What is expected: The records that follow are to be reproduced verbatim.
-*-*-
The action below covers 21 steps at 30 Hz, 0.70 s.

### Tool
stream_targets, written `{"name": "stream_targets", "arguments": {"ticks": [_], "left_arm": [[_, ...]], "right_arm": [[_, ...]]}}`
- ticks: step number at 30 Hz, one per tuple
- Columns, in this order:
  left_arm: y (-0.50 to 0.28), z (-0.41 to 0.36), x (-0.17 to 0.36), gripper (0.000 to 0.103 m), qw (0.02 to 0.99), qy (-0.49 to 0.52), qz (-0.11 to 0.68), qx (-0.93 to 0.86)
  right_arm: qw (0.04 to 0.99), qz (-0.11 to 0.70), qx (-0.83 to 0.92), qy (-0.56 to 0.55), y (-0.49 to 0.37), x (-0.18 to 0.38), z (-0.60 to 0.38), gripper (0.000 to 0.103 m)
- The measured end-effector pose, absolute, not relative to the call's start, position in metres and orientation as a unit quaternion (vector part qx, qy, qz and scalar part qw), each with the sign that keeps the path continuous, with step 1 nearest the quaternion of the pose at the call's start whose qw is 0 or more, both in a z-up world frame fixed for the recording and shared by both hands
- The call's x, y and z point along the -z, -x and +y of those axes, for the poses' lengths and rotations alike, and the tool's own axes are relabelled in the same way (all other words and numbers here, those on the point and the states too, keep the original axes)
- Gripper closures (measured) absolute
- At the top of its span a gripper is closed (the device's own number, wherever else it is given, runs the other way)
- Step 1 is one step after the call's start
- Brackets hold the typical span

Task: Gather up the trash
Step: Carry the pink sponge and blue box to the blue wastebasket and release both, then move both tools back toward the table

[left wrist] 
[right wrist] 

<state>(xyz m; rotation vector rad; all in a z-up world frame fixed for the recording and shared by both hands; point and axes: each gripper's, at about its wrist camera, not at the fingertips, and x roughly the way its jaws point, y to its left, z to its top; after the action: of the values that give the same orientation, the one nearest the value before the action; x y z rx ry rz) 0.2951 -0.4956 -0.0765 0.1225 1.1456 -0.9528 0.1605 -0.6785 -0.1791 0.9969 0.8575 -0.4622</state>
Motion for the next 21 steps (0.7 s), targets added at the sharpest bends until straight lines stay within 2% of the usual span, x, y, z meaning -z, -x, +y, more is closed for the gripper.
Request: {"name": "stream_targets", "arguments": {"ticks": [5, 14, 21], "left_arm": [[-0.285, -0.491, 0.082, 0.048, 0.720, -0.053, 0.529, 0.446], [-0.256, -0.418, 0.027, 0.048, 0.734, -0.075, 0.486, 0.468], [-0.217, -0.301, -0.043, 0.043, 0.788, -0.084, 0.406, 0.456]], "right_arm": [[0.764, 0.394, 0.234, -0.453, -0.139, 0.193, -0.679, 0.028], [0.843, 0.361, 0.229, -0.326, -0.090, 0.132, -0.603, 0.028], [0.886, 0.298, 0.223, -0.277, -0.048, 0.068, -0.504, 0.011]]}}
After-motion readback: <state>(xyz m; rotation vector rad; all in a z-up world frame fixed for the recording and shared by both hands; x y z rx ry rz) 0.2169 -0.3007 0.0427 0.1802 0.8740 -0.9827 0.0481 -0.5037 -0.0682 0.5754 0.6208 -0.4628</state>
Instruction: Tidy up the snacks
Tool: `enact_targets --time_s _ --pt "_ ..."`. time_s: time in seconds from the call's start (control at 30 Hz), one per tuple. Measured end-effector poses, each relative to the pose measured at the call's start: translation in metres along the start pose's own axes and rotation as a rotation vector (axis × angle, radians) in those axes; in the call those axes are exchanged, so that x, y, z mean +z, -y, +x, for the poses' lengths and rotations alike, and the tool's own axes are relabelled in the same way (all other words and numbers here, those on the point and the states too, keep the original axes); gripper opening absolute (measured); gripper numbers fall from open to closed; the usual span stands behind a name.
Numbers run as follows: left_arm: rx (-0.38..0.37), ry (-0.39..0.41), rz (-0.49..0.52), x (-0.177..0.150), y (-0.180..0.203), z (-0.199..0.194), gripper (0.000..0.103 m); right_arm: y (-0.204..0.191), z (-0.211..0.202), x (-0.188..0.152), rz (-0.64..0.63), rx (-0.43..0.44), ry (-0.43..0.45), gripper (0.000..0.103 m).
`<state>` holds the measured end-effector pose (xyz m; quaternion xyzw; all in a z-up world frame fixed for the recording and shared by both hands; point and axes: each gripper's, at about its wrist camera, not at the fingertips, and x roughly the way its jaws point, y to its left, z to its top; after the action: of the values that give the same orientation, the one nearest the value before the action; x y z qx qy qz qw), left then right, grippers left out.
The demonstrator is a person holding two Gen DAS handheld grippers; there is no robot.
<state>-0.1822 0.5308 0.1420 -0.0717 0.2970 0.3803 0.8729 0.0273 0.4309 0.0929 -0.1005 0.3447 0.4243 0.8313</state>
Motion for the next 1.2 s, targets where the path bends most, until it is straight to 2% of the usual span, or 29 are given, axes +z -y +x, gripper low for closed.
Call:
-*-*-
Written answer:
The action below covers 21 steps at 30 Hz, 0.70 s.

### Tool
stream_targets, written `{"name": "stream_targets", "arguments": {"ticks": [_], "left_arm": [[_, ...]], "right_arm": [[_, ...]]}}`
- ticks: step number at 30 Hz, one per tuple
- Columns, in this order:
  left_arm: y (-0.50 to 0.28), z (-0.41 to 0.36), x (-0.17 to 0.36), gripper (0.000 to 0.103 m), qw (0.02 to 0.99), qy (-0.49 to 0.52), qz (-0.11 to 0.68), qx (-0.93 to 0.86)
  right_arm: qw (0.04 to 0.99), qz (-0.11 to 0.70), qx (-0.83 to 0.92), qy (-0.56 to 0.55), y (-0.49 to 0.37), x (-0.18 to 0.38), z (-0.60 to 0.38), gripper (0.000 to 0.103 m)
- The measured end-effector pose, absolute, not relative to the call's start, position in metres and orientation as a unit quaternion (vector part qx, qy, qz and scalar part qw), each with the sign that keeps the path continuous, with step 1 nearest the quaternion of the pose at the call's start whose qw is 0 or more, both in a z-up world frame fixed for the recording and shared by both hands
- The call's x, y and z point along the -z, -x and +y of those axes, for the poses' lengths and rotations alike, and the tool's own axes are relabelled in the same way (all other words and numbers here, those on the point and the states too, keep the original axes)
- Gripper closures (measured) absolute
- At the top of its span a gripper is closed (the device's own number, wherever else it is given, runs the other way)
- Step 1 is one step after the call's start
- Brackets hold the typical span

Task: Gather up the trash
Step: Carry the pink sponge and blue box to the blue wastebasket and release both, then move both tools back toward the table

[left wrist] 
[right wrist] 

<state>(xyz m; rotation vector rad; all in a z-up world frame fixed for the recording and shared by both hands; point and axes: each gripper's, at about its wrist camera, not at the fingertips, and x roughly the way its jaws point, y to its left, z to its top; after the action: of the values that give the same orientation, the one nearest the value before the action; x y z rx ry rz) 0.2951 -0.4956 -0.0765 0.1225 1.1456 -0.9528 0.1605 -0.6785 -0.1791 0.9969 0.8575 -0.4622</state>
Motion for the next 21 steps (0.7 s), targets added at the sharpest bends until straight lines stay within 2% of the usual span, x, y, z meaning -z, -x, +y, more is closed for the gripper.
Request: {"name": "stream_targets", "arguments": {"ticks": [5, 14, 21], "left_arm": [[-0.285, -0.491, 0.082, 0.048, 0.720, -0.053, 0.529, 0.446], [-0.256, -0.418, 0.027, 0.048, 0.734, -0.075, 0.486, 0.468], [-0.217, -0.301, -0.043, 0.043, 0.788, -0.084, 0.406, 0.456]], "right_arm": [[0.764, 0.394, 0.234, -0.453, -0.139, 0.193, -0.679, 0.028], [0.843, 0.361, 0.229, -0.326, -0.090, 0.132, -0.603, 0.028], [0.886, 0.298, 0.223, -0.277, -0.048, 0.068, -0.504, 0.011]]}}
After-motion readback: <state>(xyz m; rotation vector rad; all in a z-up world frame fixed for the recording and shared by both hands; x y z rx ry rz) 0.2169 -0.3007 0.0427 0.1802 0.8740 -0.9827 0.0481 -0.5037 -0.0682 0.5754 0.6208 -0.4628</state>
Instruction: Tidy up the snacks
Tool: `enact_targets --time_s _ --pt "_ ..."`. time_s: time in seconds from the call's start (control at 30 Hz), one per tuple. Measured end-effector poses, each relative to the pose measured at the call's start: translation in metres along the start pose's own axes and rotation as a rotation vector (axis × angle, radians) in those axes; in the call those axes are exchanged, so that x, y, z mean +z, -y, +x, for the poses' lengths and rotations alike, and the tool's own axes are relabelled in the same way (all other words and numbers here, those on the point and the states too, keep the original axes); gripper opening absolute (measured); gripper numbers fall from open to closed; the usual span stands behind a name.
Numbers run as follows: left_arm: rx (-0.38..0.37), ry (-0.39..0.41), rz (-0.49..0.52), x (-0.177..0.150), y (-0.180..0.203), z (-0.199..0.194), gripper (0.000..0.103 m); right_arm: y (-0.204..0.191), z (-0.211..0.202), x (-0.188..0.152), rz (-0.64..0.63), rx (-0.43..0.44), ry (-0.43..0.45), gripper (0.000..0.103 m).
`<state>` holds the measured end-effector pose (xyz m; quaternion xyzw; all in a z-up world frame fixed for the recording and shared by both hands; point and axes: each gripper's, at about its wrist camera, not at the fingertips, and x roughly the way its jaws point, y to its left, z to its top; after the action: of the values that give the same orientation, the one nearest the value before the action; x y z qx qy qz qw), left then right, grippers left out.
The demonstrator is a person holding two Gen DAS handheld grippers; there is no robot.
<state>-0.1822 0.5308 0.1420 -0.0717 0.2970 0.3803 0.8729 0.0273 0.4309 0.0929 -0.1005 0.3447 0.4243 0.8313</state>
Motion for the next 1.2 s, targets where the path bends most, until it is straight to 2% of the usual span, or 29 are given, axes +z -y +x, gripper low for closed.
Call:

The exercise requires nothing more.